Yet another popular fable from Aesop, “The Honest Woodcutter” portrays honesty overcoming temptation. It is a remarkable story. The woodcutter refuses to accept the golden and silver axes offered to him by a god/goddess in place of the iron axe he had lost. The god impressed with his honesty gives him all the three axes at the end.

The problem with this story is that it emphasizes honesty on one hand but raises an expectation of a handsome reward for honesty, on the other. I think instilling honesty for the sake of honesty alone goes a long way rather than creating an expectation of a high reward. Why should the children expect a high reward for honesty? What happens when the children don’t receive such a reward in real life when they are honest?

Some of the versions of the original story are given in References below.

Here’s an amended version of the story which I tell children, which you may (or may not) like. The idea is to not promote greed in children. Honesty is for the sake of honesty and compassion, and not for reward. Additionally, this version talks about the usefulness of the tools.

Why I tweak:

‘The Honest Woodcutter’ Retold

Once upon a time, there was a woodcutter called Harish. He worked hard to chop wood and sell it so he can buy food and clothes for his family. To cut and chop wood, he needed a sharp axe. Sharper the axe, the better. A strong axe is also preferred. The wood cutter had an old axe which wasn’t so sharp and strong but he managed to work with it. One day as he swung his axe, if flew and fell in the nearby river and sunk.
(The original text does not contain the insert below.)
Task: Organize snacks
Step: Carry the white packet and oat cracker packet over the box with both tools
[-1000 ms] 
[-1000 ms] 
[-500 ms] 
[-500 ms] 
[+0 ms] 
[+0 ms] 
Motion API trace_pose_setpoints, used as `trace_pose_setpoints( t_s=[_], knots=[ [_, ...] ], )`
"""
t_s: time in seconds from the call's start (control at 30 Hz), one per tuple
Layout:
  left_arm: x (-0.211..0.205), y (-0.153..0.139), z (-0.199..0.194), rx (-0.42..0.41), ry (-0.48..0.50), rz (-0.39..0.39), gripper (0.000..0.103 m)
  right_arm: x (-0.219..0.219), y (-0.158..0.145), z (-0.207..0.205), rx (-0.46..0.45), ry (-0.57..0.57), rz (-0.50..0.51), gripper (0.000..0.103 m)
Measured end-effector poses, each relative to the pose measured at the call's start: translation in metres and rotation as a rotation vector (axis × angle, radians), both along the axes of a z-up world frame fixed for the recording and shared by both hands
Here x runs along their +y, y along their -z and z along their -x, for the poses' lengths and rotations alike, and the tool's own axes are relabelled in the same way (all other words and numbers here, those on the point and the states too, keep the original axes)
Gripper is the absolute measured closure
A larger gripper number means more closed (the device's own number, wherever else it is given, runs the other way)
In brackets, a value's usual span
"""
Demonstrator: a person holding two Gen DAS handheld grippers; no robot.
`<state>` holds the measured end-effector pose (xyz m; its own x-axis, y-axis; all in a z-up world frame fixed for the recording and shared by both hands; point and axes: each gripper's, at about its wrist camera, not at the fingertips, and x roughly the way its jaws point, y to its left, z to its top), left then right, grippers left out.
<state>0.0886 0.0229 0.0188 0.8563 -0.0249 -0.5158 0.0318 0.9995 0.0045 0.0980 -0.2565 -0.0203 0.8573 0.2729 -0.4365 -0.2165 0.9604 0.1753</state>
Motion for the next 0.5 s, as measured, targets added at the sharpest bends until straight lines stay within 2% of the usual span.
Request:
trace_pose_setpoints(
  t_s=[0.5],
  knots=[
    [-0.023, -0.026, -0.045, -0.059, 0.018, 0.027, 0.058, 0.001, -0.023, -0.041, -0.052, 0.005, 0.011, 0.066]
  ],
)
He was heart-broken as he had nothing else to work with. As he was sobbing, a fairy appeared and asked why he was crying. When Harish told her about the axe, she dived into the river and brought out a strong axe. “Harish, is this your axe?” asked the fairy. Harish replied “That’s a nice strong axe. How easier it would be to cut the wood with that?” and took a closer look at the axe. He recognized it to be his friend Naveen’s axe. He told the fairy that it wasn’t his axe. The fairy asked him if he would like to have it. Harish said “That is Naveen’s axe. We should give it to him so he can get his work done.”

The fairy dived back into the river and came up with a strong and sharp axe. Harish said “Oh, what a strong and sharp axe! This can cut the wood into clean pieces. But this is not my axe. Please give it to it’s rightful owner. The owner must be missing his axe.” The fairy was impressed with his honesty. She then came up with Harish’s blunt axe. Harish was happy to see his own axe and said “Thank you fairy. Now, I can continue my work. You are so kind.” Fairy was so impressed with his honesty that she helped him by sharpening his axe and strengthening the handle. Harish gave a grateful smile and went back to work with his improved axe.
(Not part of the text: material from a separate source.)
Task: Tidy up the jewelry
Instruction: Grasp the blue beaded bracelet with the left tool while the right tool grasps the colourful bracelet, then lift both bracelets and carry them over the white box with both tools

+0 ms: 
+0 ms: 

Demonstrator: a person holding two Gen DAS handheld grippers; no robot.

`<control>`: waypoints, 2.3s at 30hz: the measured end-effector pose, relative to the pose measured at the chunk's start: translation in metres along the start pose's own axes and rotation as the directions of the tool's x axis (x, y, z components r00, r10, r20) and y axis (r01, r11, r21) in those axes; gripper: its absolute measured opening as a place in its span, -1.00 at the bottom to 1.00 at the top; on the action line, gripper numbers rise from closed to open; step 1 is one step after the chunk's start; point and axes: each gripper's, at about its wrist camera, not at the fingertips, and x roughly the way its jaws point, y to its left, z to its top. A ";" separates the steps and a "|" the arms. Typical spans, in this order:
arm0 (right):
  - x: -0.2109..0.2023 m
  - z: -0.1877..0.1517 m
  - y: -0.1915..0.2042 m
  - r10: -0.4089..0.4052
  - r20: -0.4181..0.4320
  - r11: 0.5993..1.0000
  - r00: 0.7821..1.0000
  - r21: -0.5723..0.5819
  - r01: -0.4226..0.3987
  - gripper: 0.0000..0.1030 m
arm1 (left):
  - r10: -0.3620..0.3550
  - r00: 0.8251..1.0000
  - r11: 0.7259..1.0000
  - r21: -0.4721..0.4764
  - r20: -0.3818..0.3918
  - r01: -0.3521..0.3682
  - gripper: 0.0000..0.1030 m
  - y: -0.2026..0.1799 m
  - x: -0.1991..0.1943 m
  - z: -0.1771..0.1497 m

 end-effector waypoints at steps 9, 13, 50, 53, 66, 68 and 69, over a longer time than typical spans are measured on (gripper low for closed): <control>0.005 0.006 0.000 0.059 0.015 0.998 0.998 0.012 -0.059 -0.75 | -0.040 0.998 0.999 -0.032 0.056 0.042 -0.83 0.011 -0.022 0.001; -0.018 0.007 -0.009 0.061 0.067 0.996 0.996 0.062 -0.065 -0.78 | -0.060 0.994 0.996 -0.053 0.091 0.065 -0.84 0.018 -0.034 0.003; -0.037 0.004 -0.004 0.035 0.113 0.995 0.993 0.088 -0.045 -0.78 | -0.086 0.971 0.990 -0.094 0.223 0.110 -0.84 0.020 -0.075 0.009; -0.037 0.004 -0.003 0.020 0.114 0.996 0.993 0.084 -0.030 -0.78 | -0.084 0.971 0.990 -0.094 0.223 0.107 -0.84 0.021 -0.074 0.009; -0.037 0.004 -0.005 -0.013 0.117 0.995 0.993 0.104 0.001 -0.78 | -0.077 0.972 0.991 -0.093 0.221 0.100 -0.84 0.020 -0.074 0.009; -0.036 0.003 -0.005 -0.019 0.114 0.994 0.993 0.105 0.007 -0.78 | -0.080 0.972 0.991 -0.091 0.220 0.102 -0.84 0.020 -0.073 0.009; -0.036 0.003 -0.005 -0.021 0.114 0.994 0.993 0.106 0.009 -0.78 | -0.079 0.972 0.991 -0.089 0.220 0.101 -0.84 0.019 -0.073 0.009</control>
Moral: Honesty is fulfilling and rewarding.





1 Comment

R Deepa · January 26, 2023 at 3:25 am

Its very nice to see you Mam and a few other people interested in bringing a new well balanced generation trying to tell the old stories with right logic and moral to help Children learn the important values and face the real situations in their life to lead a peaceful life for themselves and also for others.